The degraded bioplasm (phthinoplasm or tubercle), when consumption sets in, is sometimes widely diffused in the form of thousands of minute masses like millet seeds, and sometimes closely packed in definite spots, and hedged round by firm membrane which tends to shut up the deposit and to hinder its dispersion. In the one case acute and rapidly progressing consumption ensues. In the other the consumption is of chronic character and slow progress.

Considerable attention has been given by Dr. Williams, and his son Dr. Theodore Williams, to the question of whether consumption is contagious, in the sense in which infectious fevers are so. Some seven years ago a distinguished physiologist induced consumption in guinea pigs and rabbits by inserting consumptive tubercle beneath the skin through punctures made for the purpose. In these experiments true tubercle was found in the lungs, liver, and in other glandular organs, after a few months. Similar experiments have since been made, and with the same result, in France, Germany, and England, and physiologists of the Germ-Contagion school have claimed the results as proofs of the contagiousness of the disease. On the other hand, an analogous development of consumption has been also produced by using with the same animals for the inoculation diseased matter that is not consumptive tubercle; and from this it has been argued that the production of tubercle is in all the instances due to the setting up of a low form of inflammation which causes degradation of

blood-plasm, and not to the contagious communication of tubercle from body to body. Dr.
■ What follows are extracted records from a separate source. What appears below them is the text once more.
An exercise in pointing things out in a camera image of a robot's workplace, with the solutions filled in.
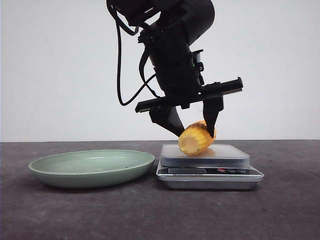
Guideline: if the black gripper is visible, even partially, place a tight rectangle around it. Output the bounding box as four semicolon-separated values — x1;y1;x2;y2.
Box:
135;29;243;138

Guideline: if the yellow corn cob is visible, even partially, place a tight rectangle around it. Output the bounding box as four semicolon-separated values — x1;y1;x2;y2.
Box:
178;120;217;156

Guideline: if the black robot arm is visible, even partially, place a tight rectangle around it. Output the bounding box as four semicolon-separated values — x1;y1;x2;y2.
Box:
106;0;243;136

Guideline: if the silver digital kitchen scale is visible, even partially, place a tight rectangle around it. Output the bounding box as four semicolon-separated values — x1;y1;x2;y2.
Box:
156;143;264;190

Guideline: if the light green plate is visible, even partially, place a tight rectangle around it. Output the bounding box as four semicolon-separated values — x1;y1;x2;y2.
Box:
28;149;155;189

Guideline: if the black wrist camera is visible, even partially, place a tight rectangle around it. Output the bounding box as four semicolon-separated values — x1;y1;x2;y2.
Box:
191;49;205;86

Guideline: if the black cable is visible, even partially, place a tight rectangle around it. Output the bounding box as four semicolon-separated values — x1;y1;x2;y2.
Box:
106;2;161;107

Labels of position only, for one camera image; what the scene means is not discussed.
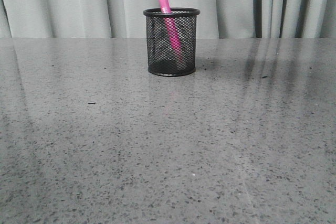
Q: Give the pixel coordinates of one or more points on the pink marker pen clear cap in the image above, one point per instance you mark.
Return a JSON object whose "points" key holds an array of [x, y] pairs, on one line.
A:
{"points": [[172, 33]]}

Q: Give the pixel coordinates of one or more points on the black mesh pen holder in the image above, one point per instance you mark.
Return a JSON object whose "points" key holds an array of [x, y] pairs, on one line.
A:
{"points": [[162, 60]]}

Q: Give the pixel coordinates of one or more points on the grey curtain backdrop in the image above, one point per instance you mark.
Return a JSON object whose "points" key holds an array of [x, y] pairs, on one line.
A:
{"points": [[124, 18]]}

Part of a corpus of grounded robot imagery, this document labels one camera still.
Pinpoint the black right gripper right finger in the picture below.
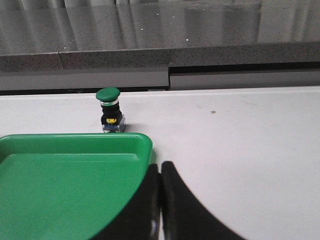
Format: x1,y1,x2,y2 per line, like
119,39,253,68
161,161,243,240

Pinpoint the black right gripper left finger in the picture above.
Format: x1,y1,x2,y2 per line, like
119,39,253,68
92,163,160,240

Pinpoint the green mushroom push button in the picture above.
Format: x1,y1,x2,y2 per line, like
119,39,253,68
95,87,126,133

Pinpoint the green plastic tray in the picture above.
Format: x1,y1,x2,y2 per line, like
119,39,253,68
0,133,153,240

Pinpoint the grey stone counter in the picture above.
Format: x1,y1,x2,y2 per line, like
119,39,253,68
0,0,320,95

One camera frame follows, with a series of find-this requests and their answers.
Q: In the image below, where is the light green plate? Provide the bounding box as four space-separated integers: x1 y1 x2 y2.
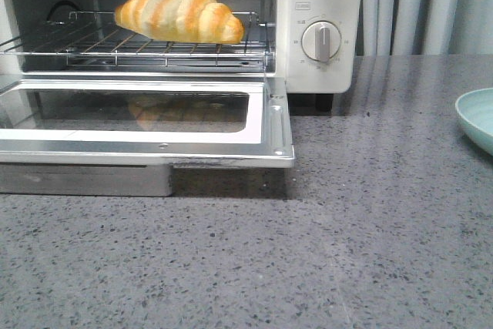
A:
455 88 493 156

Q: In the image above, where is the toaster oven glass door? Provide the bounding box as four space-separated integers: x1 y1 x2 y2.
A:
1 74 295 196

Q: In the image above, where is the striped croissant bread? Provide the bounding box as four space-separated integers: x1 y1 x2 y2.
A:
114 0 244 44

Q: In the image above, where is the white pleated curtain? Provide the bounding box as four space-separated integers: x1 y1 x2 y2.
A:
356 0 492 56

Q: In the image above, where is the metal wire oven rack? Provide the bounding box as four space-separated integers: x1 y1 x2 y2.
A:
1 11 275 72

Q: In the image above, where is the white Toshiba toaster oven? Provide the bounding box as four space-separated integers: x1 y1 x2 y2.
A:
0 0 364 114

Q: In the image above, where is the lower timer knob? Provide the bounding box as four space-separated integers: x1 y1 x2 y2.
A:
301 21 341 63

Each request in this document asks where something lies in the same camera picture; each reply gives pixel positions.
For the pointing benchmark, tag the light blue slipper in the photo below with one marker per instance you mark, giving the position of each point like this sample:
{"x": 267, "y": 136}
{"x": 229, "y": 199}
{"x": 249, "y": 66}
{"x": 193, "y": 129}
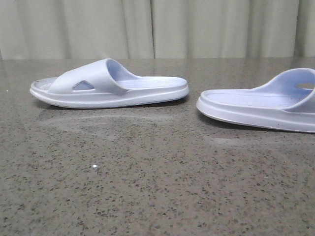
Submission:
{"x": 107, "y": 84}
{"x": 279, "y": 104}

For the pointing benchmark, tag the beige background curtain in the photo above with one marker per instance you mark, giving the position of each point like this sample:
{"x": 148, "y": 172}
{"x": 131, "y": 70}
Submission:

Theodore Williams, who is steadily following in the track that has been marked out by his father's investigations, and who is formally associated with him in the production of this volume, and has taken especial pains with the statistical part, very pertinently remarks that if consumption were really contagious in the proper acceptance of that term, the fact would have been abundantly proved in the case of the Hospital for Consumption at Brompton, by the extension of the disease there to attendants; whereas, as an actual fact, it is found that the occurrence of consumption in persons connected with the hospital and its administration since its foundation in 1846, has been remarkably rare, and the deaths very few, in proportion vastly below the number of cases of infectious fever found in the staff of any of our fever hospitals, or indeed of any of the large general hospitals of the Metropolis. Dr. Williams himself concurs in his son's inference that consumption is not contagious like scarlatina, small-pox, or typhus; but he adds, 'both reason and experience indicate that a noxious influence may pass from a patient in advanced consumption to a healthy person in close communication, and may produce the same disease, just as foul matter or putrid flesh will produce tubercles in an inoculated animal; and I therefore always recommend 'that such patients should sleep alone,' and that special care should be taken to effect perfect ventilation. The non-contagiousness of consumption is, of course, the result which would be anticipated from the inert, dry, hardened character of the degraded texture. It is the soft, active, restless forms of bioplastic degeneration, and not the hard, indolent, and already half-dead conditions present in tubercle, that do the work of infectious dissemination.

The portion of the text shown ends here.